- [EXTRACTED ENTRIES]

--

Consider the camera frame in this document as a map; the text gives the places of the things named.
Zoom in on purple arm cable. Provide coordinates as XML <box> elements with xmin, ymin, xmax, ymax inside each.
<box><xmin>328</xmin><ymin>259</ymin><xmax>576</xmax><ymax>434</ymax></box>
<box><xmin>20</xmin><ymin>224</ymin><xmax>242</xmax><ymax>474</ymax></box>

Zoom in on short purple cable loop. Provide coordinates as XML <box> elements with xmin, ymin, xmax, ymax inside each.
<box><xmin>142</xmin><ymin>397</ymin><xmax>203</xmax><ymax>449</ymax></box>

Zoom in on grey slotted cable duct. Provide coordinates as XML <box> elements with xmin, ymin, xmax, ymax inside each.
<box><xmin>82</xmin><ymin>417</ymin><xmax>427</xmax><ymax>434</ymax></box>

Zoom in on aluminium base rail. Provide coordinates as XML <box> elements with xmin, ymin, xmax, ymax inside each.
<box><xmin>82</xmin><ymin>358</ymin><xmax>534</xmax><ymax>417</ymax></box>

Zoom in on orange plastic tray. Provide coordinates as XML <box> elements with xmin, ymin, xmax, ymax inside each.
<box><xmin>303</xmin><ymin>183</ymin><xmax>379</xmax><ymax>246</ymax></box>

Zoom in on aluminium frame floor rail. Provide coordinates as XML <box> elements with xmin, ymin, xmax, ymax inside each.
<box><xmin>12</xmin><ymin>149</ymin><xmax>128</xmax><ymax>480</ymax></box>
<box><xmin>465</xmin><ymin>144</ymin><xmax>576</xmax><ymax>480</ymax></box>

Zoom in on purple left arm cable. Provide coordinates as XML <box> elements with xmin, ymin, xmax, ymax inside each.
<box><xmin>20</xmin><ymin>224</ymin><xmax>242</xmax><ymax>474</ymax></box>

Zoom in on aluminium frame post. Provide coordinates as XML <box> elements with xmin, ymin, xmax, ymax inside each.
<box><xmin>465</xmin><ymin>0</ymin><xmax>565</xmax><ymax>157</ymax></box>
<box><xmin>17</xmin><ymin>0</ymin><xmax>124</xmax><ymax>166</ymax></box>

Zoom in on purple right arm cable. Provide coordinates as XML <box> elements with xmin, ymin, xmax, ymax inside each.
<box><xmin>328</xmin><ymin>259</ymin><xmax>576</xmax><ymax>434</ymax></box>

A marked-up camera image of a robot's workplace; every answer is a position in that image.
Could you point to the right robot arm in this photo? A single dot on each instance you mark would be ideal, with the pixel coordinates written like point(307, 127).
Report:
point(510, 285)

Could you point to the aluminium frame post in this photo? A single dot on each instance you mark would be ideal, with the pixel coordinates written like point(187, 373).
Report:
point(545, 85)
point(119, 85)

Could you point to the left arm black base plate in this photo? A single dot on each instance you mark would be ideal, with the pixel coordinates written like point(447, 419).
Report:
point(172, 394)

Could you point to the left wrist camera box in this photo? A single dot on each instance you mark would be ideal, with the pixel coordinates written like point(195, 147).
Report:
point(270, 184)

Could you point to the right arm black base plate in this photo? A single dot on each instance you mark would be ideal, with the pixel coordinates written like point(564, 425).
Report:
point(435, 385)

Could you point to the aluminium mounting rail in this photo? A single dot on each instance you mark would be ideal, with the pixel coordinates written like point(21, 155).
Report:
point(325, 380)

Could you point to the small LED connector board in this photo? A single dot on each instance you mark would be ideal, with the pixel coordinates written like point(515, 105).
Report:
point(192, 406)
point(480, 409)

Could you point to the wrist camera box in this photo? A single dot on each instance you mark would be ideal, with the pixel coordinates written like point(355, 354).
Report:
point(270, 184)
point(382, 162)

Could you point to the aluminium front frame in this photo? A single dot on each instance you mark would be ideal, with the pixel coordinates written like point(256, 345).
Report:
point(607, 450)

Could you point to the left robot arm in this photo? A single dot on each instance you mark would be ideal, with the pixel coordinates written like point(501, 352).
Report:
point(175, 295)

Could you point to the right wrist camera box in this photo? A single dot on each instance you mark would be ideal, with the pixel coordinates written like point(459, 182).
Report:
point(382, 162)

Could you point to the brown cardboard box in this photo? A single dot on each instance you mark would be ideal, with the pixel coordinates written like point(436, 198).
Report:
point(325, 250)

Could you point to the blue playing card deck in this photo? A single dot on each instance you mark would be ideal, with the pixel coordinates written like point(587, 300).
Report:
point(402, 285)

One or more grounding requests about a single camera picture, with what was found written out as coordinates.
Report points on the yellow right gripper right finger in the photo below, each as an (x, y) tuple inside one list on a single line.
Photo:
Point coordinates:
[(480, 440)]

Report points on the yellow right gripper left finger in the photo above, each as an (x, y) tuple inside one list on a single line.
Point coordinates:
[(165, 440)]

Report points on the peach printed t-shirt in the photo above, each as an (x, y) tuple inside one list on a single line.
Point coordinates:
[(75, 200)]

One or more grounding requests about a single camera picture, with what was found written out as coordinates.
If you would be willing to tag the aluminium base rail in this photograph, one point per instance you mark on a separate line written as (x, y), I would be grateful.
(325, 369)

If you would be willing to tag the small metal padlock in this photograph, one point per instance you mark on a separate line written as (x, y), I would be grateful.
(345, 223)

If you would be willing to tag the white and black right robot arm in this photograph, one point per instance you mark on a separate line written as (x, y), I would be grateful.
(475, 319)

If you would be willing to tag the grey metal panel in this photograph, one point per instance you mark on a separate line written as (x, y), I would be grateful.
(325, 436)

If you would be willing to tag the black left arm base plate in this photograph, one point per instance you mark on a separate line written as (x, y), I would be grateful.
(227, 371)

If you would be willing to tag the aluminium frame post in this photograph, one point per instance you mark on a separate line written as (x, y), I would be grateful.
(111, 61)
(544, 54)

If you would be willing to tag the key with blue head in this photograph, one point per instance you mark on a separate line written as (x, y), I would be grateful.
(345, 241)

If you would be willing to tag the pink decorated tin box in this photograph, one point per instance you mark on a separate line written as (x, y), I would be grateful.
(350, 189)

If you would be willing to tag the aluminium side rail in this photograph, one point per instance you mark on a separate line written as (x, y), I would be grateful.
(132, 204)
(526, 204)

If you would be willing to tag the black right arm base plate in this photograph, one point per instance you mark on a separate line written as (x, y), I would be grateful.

--

- [PROBLEM DETAILS] All the data above should be restated in full, exactly.

- [OUTPUT FOR THIS EXERCISE]
Consider the camera frame in this document as a map; the text gives the places of the things named.
Zoom in on purple arm cable. Provide coordinates as XML <box> elements with xmin, ymin, xmax, ymax inside each.
<box><xmin>328</xmin><ymin>259</ymin><xmax>576</xmax><ymax>434</ymax></box>
<box><xmin>20</xmin><ymin>224</ymin><xmax>242</xmax><ymax>474</ymax></box>

Zoom in on short purple cable loop. Provide coordinates as XML <box> elements with xmin, ymin, xmax, ymax inside each.
<box><xmin>142</xmin><ymin>397</ymin><xmax>203</xmax><ymax>449</ymax></box>

Zoom in on grey slotted cable duct. Provide coordinates as XML <box> elements with xmin, ymin, xmax, ymax inside each.
<box><xmin>82</xmin><ymin>417</ymin><xmax>427</xmax><ymax>434</ymax></box>

Zoom in on aluminium base rail. Provide coordinates as XML <box> elements with xmin, ymin, xmax, ymax inside each.
<box><xmin>82</xmin><ymin>358</ymin><xmax>534</xmax><ymax>417</ymax></box>

Zoom in on orange plastic tray. Provide coordinates as XML <box> elements with xmin, ymin, xmax, ymax inside each.
<box><xmin>303</xmin><ymin>183</ymin><xmax>379</xmax><ymax>246</ymax></box>

Zoom in on aluminium frame floor rail. Provide coordinates as XML <box> elements with xmin, ymin, xmax, ymax inside each.
<box><xmin>12</xmin><ymin>149</ymin><xmax>128</xmax><ymax>480</ymax></box>
<box><xmin>465</xmin><ymin>144</ymin><xmax>576</xmax><ymax>480</ymax></box>

Zoom in on purple left arm cable. Provide coordinates as XML <box> elements with xmin, ymin, xmax, ymax inside each.
<box><xmin>20</xmin><ymin>224</ymin><xmax>242</xmax><ymax>474</ymax></box>

Zoom in on aluminium frame post. Provide coordinates as XML <box> elements with xmin, ymin, xmax, ymax inside each.
<box><xmin>465</xmin><ymin>0</ymin><xmax>565</xmax><ymax>157</ymax></box>
<box><xmin>17</xmin><ymin>0</ymin><xmax>124</xmax><ymax>166</ymax></box>

Zoom in on purple right arm cable. Provide coordinates as XML <box> elements with xmin, ymin, xmax, ymax inside each.
<box><xmin>328</xmin><ymin>259</ymin><xmax>576</xmax><ymax>434</ymax></box>

A marked-up camera image of a robot's workplace; every answer is a position in that image.
Could you point to the right robot arm in this photo? A single dot on each instance you mark would be ideal, with the pixel coordinates written like point(307, 127).
Report:
point(510, 285)

Could you point to the aluminium frame post in this photo? A single dot on each instance you mark would be ideal, with the pixel coordinates written like point(187, 373).
Report:
point(545, 85)
point(119, 85)

Could you point to the left arm black base plate in this photo? A single dot on each instance you mark would be ideal, with the pixel coordinates written like point(447, 419).
Report:
point(172, 394)

Could you point to the left wrist camera box in this photo? A single dot on each instance you mark would be ideal, with the pixel coordinates written like point(195, 147).
Report:
point(270, 184)

Could you point to the right arm black base plate in this photo? A single dot on each instance you mark would be ideal, with the pixel coordinates written like point(564, 425).
Report:
point(435, 385)

Could you point to the aluminium mounting rail in this photo? A single dot on each instance you mark would be ideal, with the pixel coordinates written like point(21, 155).
Report:
point(325, 380)

Could you point to the small LED connector board in this photo? A single dot on each instance you mark would be ideal, with the pixel coordinates written like point(515, 105).
Report:
point(192, 406)
point(480, 409)

Could you point to the wrist camera box in this photo? A single dot on each instance you mark would be ideal, with the pixel coordinates written like point(355, 354).
Report:
point(270, 184)
point(382, 162)

Could you point to the aluminium front frame in this photo? A single dot on each instance you mark would be ideal, with the pixel coordinates written like point(256, 345).
Report:
point(607, 450)

Could you point to the left robot arm in this photo? A single dot on each instance you mark would be ideal, with the pixel coordinates written like point(501, 352).
Report:
point(175, 295)

Could you point to the right wrist camera box in this photo? A single dot on each instance you mark would be ideal, with the pixel coordinates written like point(459, 182).
Report:
point(382, 162)

Could you point to the brown cardboard box in this photo? A single dot on each instance you mark would be ideal, with the pixel coordinates written like point(436, 198).
Report:
point(325, 250)

Could you point to the blue playing card deck in this photo? A single dot on each instance you mark would be ideal, with the pixel coordinates written like point(587, 300).
Report:
point(402, 285)

One or more grounding requests about a single camera picture, with what was found written out as coordinates.
Report points on the yellow right gripper right finger in the photo below, each as an (x, y) tuple inside one list on a single line.
Photo:
Point coordinates:
[(480, 440)]

Report points on the yellow right gripper left finger in the photo above, each as an (x, y) tuple inside one list on a single line.
Point coordinates:
[(165, 440)]

Report points on the peach printed t-shirt in the photo above, each as an (x, y) tuple inside one list on a single line.
Point coordinates:
[(75, 200)]

One or more grounding requests about a single camera picture, with what was found written out as coordinates.
If you would be willing to tag the aluminium base rail in this photograph, one point per instance you mark on a separate line written as (x, y), I would be grateful.
(325, 369)

If you would be willing to tag the small metal padlock in this photograph, one point per instance you mark on a separate line written as (x, y), I would be grateful.
(345, 223)

If you would be willing to tag the white and black right robot arm in this photograph, one point per instance you mark on a separate line written as (x, y), I would be grateful.
(475, 319)

If you would be willing to tag the grey metal panel in this photograph, one point per instance you mark on a separate line written as (x, y), I would be grateful.
(325, 436)

If you would be willing to tag the black left arm base plate in this photograph, one point per instance you mark on a separate line written as (x, y), I would be grateful.
(227, 371)

If you would be willing to tag the aluminium frame post in this photograph, one point per instance you mark on a separate line written as (x, y), I would be grateful.
(111, 61)
(544, 54)

If you would be willing to tag the key with blue head in this photograph, one point per instance you mark on a separate line written as (x, y), I would be grateful.
(345, 241)

If you would be willing to tag the pink decorated tin box in this photograph, one point per instance you mark on a separate line written as (x, y), I would be grateful.
(350, 189)

If you would be willing to tag the aluminium side rail in this photograph, one point per instance you mark on a separate line written as (x, y), I would be grateful.
(132, 204)
(526, 204)

If you would be willing to tag the black right arm base plate in this photograph, one point per instance you mark on a separate line written as (x, y), I would be grateful.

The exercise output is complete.